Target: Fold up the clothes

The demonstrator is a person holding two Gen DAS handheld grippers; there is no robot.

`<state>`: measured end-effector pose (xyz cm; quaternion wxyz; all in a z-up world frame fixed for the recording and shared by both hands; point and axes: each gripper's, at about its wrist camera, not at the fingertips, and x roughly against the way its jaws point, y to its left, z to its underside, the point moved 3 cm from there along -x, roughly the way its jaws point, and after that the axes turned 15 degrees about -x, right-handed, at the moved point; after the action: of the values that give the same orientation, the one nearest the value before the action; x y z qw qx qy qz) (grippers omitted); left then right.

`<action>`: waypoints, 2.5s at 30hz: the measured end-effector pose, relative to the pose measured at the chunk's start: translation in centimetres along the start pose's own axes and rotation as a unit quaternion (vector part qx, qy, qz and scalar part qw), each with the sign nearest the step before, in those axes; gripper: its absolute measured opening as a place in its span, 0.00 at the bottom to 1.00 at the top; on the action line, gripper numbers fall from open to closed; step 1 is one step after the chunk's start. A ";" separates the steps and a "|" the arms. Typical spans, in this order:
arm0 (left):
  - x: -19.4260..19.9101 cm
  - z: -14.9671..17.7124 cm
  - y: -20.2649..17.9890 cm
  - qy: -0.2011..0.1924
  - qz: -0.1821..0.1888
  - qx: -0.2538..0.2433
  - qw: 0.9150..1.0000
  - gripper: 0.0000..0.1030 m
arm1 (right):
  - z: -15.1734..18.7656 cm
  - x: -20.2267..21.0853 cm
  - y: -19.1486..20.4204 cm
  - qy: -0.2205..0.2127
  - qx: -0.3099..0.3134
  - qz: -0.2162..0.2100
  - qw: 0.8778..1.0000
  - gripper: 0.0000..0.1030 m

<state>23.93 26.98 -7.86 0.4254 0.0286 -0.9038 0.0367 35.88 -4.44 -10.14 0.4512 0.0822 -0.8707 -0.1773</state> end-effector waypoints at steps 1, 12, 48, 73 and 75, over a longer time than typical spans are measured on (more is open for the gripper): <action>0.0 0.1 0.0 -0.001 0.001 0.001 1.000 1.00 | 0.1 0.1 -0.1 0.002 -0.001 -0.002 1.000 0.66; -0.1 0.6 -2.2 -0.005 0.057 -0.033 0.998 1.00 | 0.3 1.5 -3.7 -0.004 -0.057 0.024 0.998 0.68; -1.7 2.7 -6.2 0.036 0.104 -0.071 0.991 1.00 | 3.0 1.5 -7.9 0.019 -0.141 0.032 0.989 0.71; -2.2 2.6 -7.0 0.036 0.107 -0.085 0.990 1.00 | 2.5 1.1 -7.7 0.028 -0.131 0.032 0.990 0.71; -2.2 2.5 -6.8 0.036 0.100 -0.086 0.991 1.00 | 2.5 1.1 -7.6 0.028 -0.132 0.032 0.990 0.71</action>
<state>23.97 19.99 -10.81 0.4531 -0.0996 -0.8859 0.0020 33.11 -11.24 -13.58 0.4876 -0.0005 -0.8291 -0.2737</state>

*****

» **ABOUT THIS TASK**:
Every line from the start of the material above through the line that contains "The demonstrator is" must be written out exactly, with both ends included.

» **ANSWER AREA**:
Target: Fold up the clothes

The demonstrator is a person holding two Gen DAS handheld grippers; there is no robot.

Nothing else remains for the exercise.